* **About this exercise**
The required result is a line count: how many lines in this data hold the word "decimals". Give only that.

* **Provided records**
>>>>>
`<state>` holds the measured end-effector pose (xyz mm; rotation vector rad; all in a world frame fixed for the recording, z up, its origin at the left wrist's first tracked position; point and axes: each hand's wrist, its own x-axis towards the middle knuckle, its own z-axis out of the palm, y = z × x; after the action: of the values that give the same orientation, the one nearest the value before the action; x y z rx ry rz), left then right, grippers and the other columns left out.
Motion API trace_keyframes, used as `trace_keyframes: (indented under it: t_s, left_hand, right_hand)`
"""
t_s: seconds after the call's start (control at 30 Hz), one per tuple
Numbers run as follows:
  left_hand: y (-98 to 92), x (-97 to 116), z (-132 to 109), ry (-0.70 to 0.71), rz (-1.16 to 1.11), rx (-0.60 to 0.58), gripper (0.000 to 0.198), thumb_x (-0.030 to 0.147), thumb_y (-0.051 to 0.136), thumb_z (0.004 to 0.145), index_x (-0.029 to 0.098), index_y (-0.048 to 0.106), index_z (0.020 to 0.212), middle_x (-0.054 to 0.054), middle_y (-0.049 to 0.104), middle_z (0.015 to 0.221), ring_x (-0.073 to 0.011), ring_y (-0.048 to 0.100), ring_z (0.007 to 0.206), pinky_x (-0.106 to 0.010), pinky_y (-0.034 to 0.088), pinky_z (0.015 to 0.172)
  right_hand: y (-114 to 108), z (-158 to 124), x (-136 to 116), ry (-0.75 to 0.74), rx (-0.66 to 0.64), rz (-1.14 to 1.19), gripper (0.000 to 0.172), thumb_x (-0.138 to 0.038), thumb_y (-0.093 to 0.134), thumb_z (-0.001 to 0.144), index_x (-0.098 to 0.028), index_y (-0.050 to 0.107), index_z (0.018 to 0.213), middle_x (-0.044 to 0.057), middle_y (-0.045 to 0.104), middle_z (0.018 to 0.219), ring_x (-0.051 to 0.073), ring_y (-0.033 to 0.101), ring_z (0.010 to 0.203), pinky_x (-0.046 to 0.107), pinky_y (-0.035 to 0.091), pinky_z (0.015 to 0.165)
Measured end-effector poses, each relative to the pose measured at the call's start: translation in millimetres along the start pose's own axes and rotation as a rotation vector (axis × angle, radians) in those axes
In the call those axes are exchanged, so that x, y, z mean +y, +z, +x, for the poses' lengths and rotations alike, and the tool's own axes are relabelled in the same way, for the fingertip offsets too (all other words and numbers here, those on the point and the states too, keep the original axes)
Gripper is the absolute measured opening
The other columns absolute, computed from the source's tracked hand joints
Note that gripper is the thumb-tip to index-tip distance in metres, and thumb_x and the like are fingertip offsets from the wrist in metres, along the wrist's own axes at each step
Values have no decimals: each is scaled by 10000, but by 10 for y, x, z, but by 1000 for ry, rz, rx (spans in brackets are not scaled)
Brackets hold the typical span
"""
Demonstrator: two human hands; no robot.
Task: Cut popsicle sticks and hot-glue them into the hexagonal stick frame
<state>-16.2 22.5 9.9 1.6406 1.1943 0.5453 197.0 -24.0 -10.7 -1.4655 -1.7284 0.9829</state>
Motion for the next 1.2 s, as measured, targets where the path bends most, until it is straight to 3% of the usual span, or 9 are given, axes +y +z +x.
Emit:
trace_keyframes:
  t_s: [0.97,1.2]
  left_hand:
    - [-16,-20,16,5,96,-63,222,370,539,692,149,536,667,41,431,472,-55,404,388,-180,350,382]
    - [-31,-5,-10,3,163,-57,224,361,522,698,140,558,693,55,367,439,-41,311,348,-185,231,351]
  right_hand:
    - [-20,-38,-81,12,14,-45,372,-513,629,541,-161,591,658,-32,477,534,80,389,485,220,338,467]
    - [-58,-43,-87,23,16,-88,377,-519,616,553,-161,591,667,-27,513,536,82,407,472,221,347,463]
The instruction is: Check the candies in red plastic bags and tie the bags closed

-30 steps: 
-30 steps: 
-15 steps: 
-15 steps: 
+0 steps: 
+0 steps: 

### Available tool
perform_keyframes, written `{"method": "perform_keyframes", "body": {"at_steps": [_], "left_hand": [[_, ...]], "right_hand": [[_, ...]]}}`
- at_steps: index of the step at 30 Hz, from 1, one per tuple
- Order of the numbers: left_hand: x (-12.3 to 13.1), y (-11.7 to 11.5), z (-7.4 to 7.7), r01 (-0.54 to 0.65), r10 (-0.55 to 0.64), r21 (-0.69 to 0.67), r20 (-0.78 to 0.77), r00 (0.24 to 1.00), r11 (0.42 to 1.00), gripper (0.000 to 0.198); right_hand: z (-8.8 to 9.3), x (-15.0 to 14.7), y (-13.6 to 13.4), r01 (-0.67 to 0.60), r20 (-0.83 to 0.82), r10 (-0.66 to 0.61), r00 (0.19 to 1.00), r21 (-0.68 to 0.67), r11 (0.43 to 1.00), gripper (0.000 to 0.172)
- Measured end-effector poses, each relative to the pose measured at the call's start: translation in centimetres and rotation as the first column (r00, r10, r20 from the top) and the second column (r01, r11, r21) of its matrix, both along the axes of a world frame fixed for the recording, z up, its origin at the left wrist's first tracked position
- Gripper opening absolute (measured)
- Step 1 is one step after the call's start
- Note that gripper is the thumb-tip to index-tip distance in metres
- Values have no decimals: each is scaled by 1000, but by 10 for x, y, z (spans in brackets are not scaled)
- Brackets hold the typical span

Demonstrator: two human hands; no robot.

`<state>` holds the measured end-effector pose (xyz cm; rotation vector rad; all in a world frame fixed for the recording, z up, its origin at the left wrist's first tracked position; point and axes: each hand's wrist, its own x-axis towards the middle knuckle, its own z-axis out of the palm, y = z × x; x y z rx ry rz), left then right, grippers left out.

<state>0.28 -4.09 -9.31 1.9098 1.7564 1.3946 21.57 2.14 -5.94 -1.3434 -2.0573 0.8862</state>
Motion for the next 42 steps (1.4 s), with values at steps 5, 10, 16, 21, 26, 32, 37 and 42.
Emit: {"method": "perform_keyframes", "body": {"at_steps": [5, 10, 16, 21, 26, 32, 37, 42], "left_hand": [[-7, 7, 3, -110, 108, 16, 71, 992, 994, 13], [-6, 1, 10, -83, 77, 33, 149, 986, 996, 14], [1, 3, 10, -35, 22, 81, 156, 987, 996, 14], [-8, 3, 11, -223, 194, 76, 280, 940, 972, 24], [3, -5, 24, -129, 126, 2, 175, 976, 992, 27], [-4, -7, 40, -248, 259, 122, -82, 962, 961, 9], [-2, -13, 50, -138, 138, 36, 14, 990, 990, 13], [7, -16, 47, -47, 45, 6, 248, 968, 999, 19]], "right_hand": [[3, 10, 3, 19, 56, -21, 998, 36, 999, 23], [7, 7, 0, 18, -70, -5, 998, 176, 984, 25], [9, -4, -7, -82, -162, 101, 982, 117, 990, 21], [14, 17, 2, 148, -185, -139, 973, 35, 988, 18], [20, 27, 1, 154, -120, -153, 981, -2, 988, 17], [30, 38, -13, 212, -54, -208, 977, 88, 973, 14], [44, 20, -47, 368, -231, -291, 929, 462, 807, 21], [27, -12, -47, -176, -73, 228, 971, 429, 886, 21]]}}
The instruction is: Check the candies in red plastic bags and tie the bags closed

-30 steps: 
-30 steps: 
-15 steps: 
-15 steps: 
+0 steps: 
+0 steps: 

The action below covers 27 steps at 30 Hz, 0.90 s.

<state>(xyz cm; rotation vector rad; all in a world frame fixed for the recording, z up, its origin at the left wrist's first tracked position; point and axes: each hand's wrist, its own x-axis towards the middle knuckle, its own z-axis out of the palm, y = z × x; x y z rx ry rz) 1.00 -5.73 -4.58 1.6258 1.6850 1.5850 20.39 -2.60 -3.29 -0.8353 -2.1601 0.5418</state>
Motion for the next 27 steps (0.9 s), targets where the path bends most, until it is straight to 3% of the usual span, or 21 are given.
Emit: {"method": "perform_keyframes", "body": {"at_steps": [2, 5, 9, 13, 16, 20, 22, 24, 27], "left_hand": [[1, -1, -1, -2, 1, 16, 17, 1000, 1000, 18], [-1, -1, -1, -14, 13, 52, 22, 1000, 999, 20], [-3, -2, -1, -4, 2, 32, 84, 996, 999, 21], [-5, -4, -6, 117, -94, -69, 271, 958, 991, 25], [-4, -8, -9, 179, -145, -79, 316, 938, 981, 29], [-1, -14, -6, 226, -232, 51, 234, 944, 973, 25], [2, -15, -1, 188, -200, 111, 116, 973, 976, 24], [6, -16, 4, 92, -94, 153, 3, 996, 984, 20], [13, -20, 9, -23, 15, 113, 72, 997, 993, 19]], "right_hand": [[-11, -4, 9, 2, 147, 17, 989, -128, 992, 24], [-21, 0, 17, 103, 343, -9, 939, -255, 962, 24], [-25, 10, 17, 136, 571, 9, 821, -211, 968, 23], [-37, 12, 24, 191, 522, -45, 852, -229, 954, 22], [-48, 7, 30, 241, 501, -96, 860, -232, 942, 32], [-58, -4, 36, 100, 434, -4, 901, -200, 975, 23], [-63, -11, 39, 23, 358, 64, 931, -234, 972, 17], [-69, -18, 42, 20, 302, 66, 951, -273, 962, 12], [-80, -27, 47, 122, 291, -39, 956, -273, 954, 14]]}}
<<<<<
* **Answer section**
2